Though Memories of Murder and Barking Dogs Never Bite led to a surge of popularity for Bong Joon-ho in his native country, The Host is what first garnered him international popularity, playing at several prominent film festivals across the world and earning famed auteur Quentin Tarantino’s seal of approval with a placement on his Top 20 favorite films since he became a director (which gives Bong’s shout-out to Quentin at the Oscars more context).

(11) WHERE THE 80S MET THE 90S. Paste’s Holly Green promises “World of Horror Combines H.P. Lovecraft and Junji Ito for a New Kind of Terror”.

World of Horror is one of those games that makes me wish I’d been there—“there” being the specific intersection of time and space that inspired World of Horror. Modeled after the ‘90s era of Japanese PC gaming, it’s a game that, like many of its peers in the genre, taps into our instinctive fear of the archaic and forbidden by evoking the fashions of a period long gone. The result is a blend of styles that melds the visual horror of ‘80s manga artist Junji Ito to the mythos of H.P. Lovecraft, with compelling results.

The game is set in 1980s Shiokawa, Japan, where the convergence of recent paranormal events and modern technology triggers the awakening of a dark pantheon of Eldritch gods. As a resident in the town, the player sets out to investigate a handful of local mysteries, looking into peculiar tales and disturbances that seem to be strangely interconnected. If they can survive the results of all five cases, they receive the keys to a nearby tower, where a final ritual awaits.

World of Horror is best described as a paranormal investigation game, with five available mysteries to be explored by the player during each individual playthrough.

(12) HITS AND MISSES. The BBC discusses and rates “The best James Bond themes that never made it to the screen”.

The James Bond movie theme tunes have become an indelible part of pop music culture.

Almost from the get-go, with Sean Connery’s industry-creating turn as the suave secret agent in Dr No, the Bond films’ producers hit upon a formula as long-lasting as the secret agent himself.

While each official Eon Productions Bond film has featured the characteristic theme tune by Monty Norman – you’re humming it now – they have also featured a secret weapon, one which makes each film as distinct as the villain the vodka-martini-sipping spy has to despatch: the theme song.

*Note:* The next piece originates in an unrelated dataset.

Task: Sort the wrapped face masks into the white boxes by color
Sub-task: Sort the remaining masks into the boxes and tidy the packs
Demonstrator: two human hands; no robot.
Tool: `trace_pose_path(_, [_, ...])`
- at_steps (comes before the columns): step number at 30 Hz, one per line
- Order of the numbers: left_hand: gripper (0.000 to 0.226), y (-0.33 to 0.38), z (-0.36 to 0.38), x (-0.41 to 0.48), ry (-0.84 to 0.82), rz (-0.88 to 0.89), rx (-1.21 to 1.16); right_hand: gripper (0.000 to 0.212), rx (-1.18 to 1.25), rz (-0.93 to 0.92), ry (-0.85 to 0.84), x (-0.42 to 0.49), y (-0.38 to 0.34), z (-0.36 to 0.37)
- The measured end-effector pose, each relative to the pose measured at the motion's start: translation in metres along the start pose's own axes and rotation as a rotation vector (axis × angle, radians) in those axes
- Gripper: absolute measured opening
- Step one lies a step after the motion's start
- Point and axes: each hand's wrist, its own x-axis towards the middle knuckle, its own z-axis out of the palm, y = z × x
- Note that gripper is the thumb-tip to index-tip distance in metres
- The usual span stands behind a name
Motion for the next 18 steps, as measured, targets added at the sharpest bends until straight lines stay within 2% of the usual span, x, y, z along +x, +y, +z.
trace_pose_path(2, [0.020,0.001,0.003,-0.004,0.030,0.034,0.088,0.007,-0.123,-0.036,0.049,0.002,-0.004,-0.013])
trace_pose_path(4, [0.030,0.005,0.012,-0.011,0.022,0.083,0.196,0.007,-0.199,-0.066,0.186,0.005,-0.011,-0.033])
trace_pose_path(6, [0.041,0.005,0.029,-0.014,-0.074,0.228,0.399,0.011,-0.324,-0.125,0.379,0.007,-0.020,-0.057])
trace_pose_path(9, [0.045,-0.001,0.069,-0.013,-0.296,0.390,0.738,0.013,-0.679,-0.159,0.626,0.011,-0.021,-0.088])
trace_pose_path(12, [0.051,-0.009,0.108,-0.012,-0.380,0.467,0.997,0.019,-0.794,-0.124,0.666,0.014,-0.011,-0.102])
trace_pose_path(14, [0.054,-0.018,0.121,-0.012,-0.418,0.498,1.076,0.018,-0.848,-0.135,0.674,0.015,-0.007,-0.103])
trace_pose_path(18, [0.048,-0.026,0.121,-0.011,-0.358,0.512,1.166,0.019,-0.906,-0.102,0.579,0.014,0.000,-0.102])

It’s impossible to think of Live And Let Die (1973) without Wings’ apocalyptic slice of rock opera, or A View To A Kill (1985) without Duran Duran’s grandiose theme song. And that’s before we even consider Shirley Bassey’s masterclasses of cinematic unsubtlety with Goldfinger.

So, spare a thought for those well-known artists who penned a Bond theme hoping for immortality, only for it to be rejected on the casting couch. As Billie Eilish prepares to unleash her Bond theme No Time To Die at the Brit Awards, BBC Music looks back at some of the Bond themes that might have been…

Johnny Cash, Thunderball

Film: Thunderball (1965)
Lost to: Tom Jones
Better than the chosen theme? Tied
Most Bond-like lyric: Somewhere, there is a man who could stop the thing in time/ He is known by very few but he’s feared by all in crime

“Thunderball, your fiery breath can burn the coldest man!” intones The Man in Black, in a manner both outrageously camp and as stony faced as an Easter Island statue. Lyrically, Cash’s failed Bond theme follows the film’s plot faithfully – coastal city menaced by a ship containing a giant bomb – in a cinematic country style full of whooping backing vocals and booming brass. Tom Jones, of course, may have recorded the actual theme, but Cash’s effort is a champion among failures.

(13) PAINTER OF OZ. BBC acquaints readers with “The artistic wizard who brought Oz to life”.

Scottish artist George Gibson created the movie scenery which helped define the look of legendary films including The Wizard of Oz during Hollywood’s golden age. Now his family hope he will finally get the wider recognition he did not receive at the time.

In the 1930s and 40s, movie backdrops had to be created on indoor sound stages by crews of scene painters who conjured up everything from cityscapes to rolling hills.

Film studio Metro-Goldwyn-Mayer (MGM) was one of the leading exponents of the art, all produced under the watchful eye of George Gibson.

He was the head of MGM’s scenic design department for 30 years. The backdrops he created appeared in films such as the Wizard of Oz (1939), An American in Paris (1951) and Brigadoon (1954).

His backdrops were as large as 60ft x 150ft (18m by 45m) and so realistic that the audience often did not realise the setting was a soundstage.

…In an effort to find better weather and work in America, a friend convinced Gibson to move out west to California – where he picked up odd jobs such as illustrating storyboard art at Metro-Goldwyn-Mayer.

By 1938 he became head of the scenic design department, where he helped construct the MGM scene painting workshop, which was arguably the finest in the country.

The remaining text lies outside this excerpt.